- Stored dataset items
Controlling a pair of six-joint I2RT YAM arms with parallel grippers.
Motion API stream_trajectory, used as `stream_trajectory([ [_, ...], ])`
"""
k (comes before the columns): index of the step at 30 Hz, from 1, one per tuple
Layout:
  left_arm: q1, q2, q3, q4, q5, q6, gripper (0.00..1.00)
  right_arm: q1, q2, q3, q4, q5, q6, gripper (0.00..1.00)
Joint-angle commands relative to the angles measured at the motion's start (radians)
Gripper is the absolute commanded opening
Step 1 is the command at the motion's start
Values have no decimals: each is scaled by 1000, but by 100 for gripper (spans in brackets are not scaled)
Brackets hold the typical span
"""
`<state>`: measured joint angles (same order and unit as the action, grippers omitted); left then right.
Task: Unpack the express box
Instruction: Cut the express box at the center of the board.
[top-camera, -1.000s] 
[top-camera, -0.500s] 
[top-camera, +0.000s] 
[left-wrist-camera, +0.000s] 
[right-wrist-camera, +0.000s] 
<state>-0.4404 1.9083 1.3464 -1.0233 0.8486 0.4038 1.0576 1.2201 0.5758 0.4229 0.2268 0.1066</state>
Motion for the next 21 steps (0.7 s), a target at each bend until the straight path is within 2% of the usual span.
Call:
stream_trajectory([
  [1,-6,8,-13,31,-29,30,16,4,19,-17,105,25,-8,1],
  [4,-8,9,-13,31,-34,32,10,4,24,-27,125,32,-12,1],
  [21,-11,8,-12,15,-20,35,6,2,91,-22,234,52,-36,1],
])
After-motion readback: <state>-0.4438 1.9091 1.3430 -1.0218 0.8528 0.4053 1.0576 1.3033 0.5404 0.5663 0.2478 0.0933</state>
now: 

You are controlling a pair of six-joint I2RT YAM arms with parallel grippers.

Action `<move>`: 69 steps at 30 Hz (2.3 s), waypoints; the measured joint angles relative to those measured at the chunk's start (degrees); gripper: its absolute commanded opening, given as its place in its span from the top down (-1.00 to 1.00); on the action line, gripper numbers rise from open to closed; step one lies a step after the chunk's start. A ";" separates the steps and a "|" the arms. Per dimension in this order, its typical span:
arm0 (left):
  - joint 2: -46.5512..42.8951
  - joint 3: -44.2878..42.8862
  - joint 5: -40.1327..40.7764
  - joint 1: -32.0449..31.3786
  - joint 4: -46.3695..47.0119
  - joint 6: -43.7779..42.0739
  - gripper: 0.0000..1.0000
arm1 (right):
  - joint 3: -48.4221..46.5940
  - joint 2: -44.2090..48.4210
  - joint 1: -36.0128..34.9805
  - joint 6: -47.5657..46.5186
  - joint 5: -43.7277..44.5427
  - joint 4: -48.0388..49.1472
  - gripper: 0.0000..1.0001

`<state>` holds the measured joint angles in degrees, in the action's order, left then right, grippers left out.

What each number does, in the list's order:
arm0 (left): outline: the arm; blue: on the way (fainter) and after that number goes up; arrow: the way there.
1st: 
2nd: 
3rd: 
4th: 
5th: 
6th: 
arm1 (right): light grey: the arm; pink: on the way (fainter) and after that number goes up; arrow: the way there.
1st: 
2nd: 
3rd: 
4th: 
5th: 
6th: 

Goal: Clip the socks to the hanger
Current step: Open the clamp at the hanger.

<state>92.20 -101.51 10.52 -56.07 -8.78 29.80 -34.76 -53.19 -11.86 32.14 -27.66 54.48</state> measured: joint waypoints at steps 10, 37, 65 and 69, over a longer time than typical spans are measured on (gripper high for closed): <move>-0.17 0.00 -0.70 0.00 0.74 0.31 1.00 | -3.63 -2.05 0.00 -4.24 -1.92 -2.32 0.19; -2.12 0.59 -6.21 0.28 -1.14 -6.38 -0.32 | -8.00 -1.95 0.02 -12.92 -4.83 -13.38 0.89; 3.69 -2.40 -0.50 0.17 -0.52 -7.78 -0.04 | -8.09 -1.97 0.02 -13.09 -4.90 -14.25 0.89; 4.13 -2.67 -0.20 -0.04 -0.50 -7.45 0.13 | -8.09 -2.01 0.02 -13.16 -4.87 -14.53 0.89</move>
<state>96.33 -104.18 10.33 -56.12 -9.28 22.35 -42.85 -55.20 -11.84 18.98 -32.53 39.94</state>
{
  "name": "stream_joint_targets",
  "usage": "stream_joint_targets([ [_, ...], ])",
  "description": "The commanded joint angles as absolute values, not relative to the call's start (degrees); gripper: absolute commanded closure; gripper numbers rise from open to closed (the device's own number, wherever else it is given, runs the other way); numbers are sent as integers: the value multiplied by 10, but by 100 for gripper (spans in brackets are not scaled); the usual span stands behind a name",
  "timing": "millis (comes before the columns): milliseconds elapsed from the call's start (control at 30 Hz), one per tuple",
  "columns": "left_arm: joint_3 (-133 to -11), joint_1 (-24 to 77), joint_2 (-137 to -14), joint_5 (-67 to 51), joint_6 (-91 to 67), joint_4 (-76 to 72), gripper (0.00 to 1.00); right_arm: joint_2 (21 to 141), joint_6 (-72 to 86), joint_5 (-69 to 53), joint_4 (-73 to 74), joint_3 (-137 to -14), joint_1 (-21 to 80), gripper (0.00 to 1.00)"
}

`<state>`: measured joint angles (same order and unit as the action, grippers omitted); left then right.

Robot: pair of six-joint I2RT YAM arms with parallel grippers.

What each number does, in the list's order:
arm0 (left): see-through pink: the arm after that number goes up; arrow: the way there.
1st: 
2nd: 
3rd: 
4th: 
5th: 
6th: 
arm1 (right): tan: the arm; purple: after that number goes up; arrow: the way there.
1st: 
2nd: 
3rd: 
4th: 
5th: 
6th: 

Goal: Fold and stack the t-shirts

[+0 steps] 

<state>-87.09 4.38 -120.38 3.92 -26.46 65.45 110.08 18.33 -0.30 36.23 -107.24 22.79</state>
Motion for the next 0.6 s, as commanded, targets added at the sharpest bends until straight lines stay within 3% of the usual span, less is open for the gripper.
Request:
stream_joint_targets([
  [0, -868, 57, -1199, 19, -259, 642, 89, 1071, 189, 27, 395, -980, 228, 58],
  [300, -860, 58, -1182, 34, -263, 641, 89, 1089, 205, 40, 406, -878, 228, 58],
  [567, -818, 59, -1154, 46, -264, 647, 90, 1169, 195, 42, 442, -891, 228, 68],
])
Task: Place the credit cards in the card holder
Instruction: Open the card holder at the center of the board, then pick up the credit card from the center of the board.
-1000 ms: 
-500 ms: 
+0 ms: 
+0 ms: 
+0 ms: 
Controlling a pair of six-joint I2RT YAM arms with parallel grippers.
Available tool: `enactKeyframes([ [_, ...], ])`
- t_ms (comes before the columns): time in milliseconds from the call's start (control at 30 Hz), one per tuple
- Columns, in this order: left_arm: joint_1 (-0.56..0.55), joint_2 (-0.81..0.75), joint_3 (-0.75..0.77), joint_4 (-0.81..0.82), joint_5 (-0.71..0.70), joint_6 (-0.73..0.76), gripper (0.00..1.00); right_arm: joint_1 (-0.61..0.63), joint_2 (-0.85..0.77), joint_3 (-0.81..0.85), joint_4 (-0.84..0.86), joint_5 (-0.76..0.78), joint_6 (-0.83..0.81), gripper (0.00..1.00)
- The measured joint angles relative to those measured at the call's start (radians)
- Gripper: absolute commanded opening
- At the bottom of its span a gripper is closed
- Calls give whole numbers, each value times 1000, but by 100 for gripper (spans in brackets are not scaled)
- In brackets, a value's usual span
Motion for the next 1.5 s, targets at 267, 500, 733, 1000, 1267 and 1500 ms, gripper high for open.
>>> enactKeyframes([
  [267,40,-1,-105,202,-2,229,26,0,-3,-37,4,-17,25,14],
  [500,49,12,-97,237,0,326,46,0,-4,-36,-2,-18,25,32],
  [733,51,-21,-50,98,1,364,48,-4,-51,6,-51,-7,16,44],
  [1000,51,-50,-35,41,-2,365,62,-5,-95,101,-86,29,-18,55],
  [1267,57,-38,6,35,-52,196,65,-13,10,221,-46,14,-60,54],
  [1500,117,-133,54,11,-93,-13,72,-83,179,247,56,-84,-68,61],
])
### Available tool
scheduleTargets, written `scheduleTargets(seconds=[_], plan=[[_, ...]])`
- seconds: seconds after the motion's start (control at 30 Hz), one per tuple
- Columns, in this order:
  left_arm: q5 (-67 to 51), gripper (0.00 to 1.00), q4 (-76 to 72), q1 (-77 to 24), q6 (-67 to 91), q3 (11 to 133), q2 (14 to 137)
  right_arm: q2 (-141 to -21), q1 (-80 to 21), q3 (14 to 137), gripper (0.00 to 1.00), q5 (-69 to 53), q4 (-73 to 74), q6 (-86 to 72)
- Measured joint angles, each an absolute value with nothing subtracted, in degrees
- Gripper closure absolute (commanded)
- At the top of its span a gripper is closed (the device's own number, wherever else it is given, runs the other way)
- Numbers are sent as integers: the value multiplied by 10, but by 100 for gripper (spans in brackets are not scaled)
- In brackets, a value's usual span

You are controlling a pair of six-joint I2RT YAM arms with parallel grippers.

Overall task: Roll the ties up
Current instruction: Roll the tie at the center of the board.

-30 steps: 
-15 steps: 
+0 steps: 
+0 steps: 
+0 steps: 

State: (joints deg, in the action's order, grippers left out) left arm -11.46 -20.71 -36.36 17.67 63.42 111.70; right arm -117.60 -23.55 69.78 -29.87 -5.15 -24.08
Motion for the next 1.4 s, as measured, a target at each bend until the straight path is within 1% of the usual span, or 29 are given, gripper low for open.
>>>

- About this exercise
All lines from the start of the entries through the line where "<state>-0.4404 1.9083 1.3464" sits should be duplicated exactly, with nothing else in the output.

- Expected output
Controlling a pair of six-joint I2RT YAM arms with parallel grippers.
Motion API stream_trajectory, used as `stream_trajectory([ [_, ...], ])`
"""
k (comes before the columns): index of the step at 30 Hz, from 1, one per tuple
Layout:
  left_arm: q1, q2, q3, q4, q5, q6, gripper (0.00..1.00)
  right_arm: q1, q2, q3, q4, q5, q6, gripper (0.00..1.00)
Joint-angle commands relative to the angles measured at the motion's start (radians)
Gripper is the absolute commanded opening
Step 1 is the command at the motion's start
Values have no decimals: each is scaled by 1000, but by 100 for gripper (spans in brackets are not scaled)
Brackets hold the typical span
"""
`<state>`: measured joint angles (same order and unit as the action, grippers omitted); left then right.
Task: Unpack the express box
Instruction: Cut the express box at the center of the board.
[top-camera, -1.000s] 
[top-camera, -0.500s] 
[top-camera, +0.000s] 
[left-wrist-camera, +0.000s] 
[right-wrist-camera, +0.000s] 
<state>-0.4404 1.9083 1.3464 -1.0233 0.8486 0.4038 1.0576 1.2201 0.5758 0.4229 0.2268 0.1066</state>

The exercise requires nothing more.